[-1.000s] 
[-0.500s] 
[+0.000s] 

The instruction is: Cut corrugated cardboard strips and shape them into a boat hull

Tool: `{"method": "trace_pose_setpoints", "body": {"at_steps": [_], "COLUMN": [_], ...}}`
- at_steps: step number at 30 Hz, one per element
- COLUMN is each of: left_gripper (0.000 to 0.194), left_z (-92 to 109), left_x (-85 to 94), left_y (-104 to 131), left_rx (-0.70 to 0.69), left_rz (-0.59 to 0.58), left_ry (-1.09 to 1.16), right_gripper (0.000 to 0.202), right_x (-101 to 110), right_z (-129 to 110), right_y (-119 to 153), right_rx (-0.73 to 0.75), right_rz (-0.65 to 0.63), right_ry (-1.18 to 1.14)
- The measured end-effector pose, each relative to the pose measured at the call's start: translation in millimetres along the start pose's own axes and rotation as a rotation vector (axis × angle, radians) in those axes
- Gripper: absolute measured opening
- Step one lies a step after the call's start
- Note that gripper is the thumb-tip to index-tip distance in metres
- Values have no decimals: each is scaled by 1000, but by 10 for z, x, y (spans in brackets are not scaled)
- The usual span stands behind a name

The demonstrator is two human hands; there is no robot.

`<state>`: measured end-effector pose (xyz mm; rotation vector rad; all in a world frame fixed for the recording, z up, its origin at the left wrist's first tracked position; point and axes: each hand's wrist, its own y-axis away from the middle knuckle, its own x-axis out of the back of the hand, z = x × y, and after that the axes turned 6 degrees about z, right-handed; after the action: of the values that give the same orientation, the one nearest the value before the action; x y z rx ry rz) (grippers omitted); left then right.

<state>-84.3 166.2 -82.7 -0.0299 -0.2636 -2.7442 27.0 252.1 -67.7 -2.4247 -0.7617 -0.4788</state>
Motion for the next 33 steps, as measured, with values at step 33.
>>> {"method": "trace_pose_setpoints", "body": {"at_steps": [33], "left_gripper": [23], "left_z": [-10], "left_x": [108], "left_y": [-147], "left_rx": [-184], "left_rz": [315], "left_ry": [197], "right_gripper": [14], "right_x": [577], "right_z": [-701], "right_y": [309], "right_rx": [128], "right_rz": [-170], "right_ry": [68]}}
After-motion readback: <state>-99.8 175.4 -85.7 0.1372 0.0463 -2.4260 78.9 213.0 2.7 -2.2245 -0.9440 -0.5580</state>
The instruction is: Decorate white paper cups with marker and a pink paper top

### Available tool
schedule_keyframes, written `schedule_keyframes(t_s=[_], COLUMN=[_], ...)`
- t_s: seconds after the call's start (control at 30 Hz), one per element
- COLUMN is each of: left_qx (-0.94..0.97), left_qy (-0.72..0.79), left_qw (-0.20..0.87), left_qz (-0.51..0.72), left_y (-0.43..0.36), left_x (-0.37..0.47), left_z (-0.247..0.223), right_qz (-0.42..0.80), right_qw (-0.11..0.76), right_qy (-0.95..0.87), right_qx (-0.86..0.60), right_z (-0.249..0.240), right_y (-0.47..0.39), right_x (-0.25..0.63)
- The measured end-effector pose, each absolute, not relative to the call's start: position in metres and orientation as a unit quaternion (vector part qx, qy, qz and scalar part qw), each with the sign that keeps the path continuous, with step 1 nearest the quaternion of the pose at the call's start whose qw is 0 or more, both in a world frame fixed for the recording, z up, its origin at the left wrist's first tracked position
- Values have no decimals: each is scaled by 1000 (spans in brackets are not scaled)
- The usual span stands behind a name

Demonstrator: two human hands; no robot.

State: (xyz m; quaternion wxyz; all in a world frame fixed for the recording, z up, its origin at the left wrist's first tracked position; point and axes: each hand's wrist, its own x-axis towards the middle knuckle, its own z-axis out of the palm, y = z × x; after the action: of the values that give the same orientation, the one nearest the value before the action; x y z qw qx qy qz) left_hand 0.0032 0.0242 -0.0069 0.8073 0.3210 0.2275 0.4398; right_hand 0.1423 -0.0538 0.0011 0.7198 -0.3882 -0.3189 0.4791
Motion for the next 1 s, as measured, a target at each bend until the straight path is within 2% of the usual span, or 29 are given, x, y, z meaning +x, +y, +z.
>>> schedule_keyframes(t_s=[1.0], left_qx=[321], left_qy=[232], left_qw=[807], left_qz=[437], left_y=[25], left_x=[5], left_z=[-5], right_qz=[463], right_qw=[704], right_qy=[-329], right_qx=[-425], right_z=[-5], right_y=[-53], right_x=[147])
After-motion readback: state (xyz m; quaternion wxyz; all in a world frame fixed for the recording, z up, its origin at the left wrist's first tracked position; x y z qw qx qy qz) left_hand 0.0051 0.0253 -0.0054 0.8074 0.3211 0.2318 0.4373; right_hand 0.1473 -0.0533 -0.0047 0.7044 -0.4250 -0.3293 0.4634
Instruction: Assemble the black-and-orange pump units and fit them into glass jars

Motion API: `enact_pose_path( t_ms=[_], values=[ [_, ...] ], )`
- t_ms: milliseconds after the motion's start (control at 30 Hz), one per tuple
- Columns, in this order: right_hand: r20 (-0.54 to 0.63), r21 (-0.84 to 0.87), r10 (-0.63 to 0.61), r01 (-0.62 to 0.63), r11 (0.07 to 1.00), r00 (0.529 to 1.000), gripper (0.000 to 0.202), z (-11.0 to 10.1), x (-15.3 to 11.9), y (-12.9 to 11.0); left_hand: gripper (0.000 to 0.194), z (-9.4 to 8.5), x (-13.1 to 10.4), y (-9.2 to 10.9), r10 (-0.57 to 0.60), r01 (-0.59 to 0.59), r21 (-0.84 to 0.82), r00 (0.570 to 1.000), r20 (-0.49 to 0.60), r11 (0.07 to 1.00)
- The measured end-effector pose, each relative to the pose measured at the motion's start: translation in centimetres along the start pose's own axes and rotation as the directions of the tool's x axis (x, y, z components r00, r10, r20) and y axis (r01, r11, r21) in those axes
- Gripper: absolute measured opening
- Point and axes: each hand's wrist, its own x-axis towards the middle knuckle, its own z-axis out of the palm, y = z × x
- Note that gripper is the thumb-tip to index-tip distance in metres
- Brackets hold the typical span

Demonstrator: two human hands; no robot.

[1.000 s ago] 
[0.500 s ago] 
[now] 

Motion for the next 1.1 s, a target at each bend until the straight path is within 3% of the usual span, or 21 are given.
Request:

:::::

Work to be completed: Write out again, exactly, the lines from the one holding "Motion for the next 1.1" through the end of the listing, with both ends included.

Task output:
Motion for the next 1.1 s, a target at each bend until the straight path is within 3% of the usual span, or 21 are given.
Request:

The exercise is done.